For the purpose of solving such a problem of coloration of the end face of a flat glass, a soda-lime-silica glass having CoO incorporated in an amount of from 0.1 to 1 ppm, has been proposed (JP-A-2000-143283).
If it is attempted to industrially produce a soda-lime-silica glass plate containing from 0.1 to 1 ppm of CoO in a large quantity, the following problem is likely to result. Namely, industrial production of a soda-lime-silica glass plate is usually carried out in a scale of a few hundreds tons/day, but it is not easy to uniformly mix and disperse a very small amount of a CoO material in the glass material so that the content will be at most 1 ppm.
Accordingly, in the industrial production, fluctuation of the CoO content in the glass tends to be substantial, whereby the above-mentioned problem of coloration may not sufficiently be solved.
It is an object of the present invention to provide a light blue flat glass which is capable of solving such a problem.
The present invention provides a light blue flat glass which is soda-lime-silica glass and which contains Nd in such an amount that the content based on Nd2O3 represented by mass percentage, is from 0.001 to 0.1%, and no Co or Co in such an amount that the content based on CoO as represented by mass percentage, is less than 0.1 ppm.
The light blue flat glass of the present invention (hereinafter referred to as the flat glass of the present invention) is produced, for example, by preparing and mixing raw materials, charging the mixture into a glass melting furnace at a high temperature, melting it, forming the obtained molten glass into a plate by a well known float process, followed by cooling.

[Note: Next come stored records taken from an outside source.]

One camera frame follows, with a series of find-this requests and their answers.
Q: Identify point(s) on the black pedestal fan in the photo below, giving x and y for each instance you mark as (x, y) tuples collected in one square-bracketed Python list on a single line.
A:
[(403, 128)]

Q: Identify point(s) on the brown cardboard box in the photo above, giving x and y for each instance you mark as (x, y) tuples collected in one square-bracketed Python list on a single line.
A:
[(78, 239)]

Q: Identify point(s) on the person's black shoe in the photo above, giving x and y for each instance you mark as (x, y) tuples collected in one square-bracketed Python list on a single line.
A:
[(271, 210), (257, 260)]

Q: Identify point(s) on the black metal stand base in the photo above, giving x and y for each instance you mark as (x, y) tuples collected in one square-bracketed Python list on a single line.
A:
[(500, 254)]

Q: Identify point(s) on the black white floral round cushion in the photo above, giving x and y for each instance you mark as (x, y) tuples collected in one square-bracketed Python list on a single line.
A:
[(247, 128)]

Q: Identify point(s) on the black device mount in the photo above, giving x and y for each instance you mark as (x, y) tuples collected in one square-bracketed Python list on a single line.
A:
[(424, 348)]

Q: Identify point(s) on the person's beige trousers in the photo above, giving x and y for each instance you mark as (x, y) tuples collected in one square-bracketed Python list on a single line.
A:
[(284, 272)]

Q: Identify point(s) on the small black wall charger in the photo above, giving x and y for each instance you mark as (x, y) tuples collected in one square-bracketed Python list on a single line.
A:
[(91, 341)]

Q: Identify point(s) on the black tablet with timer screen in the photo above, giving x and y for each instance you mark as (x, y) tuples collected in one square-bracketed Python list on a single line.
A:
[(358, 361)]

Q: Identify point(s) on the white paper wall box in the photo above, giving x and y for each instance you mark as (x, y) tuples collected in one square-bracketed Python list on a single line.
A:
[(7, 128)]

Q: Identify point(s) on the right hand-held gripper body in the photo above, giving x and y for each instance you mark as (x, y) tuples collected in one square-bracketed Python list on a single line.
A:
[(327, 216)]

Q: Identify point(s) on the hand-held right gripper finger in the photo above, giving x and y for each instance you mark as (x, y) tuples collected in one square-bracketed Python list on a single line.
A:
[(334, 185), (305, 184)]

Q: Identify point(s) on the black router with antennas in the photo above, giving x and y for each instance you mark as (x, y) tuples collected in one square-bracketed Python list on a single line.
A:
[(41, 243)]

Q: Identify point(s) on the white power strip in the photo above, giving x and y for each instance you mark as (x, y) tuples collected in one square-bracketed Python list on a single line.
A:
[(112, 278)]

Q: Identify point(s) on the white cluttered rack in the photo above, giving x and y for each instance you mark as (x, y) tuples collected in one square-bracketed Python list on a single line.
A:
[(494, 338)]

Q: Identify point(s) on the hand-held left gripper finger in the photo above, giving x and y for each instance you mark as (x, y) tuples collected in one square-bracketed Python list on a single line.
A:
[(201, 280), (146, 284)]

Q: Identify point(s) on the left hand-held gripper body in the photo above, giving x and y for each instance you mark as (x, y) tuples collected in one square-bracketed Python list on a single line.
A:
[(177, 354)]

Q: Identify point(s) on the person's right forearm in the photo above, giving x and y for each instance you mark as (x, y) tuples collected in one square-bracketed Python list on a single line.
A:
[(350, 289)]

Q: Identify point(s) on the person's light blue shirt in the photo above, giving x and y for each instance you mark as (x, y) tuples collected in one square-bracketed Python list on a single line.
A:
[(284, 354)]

The thickness of the flat glass of the present invention is typically at least 5 mm. In a case where it is used for e.g. a glass rib, the typical thickness is from 12 to 19 mm. Further, in a case where it is produced by a float process, the thickness is, for example, at most 25 mm.
The dominant wavelength λd of the flat glass of the present invention as calculated in a thickness of 12 mm, is preferably at most 510 nm. If it exceeds 510 nm, the glass tends to be green, or the yellowish tint tends to be intensified. Further, λd is typically at least 485 nm. Here, λd is measured by using standard light source C.
The visible light transmittance Tv of the flat glass of the present invention as calculated in a thickness of 12 mm, is preferably at least 55%. If it is less than 55%, the visibility, for example, in a case where the thickness is at least 12 mm, is likely to deteriorate. More preferably, it is at least 80%. Here, Tv is measured by using standard light source C.
The excitation purity Pe of the flat glass of the present invention as calculated in a thickness of 12 mm, is preferably at most 8%. If it exceeds 8%, the color density of the glass may look too much. It is more preferably at most 5%. Further, Pe is typically at least 0.1%. Here, Pe is measured by using standard light source C.
The flat glass of the present invention preferably has λd of at most 510 nm, Tv of at least 55% and Pe of at most 8%, as calculated in a thickness of 12 mm.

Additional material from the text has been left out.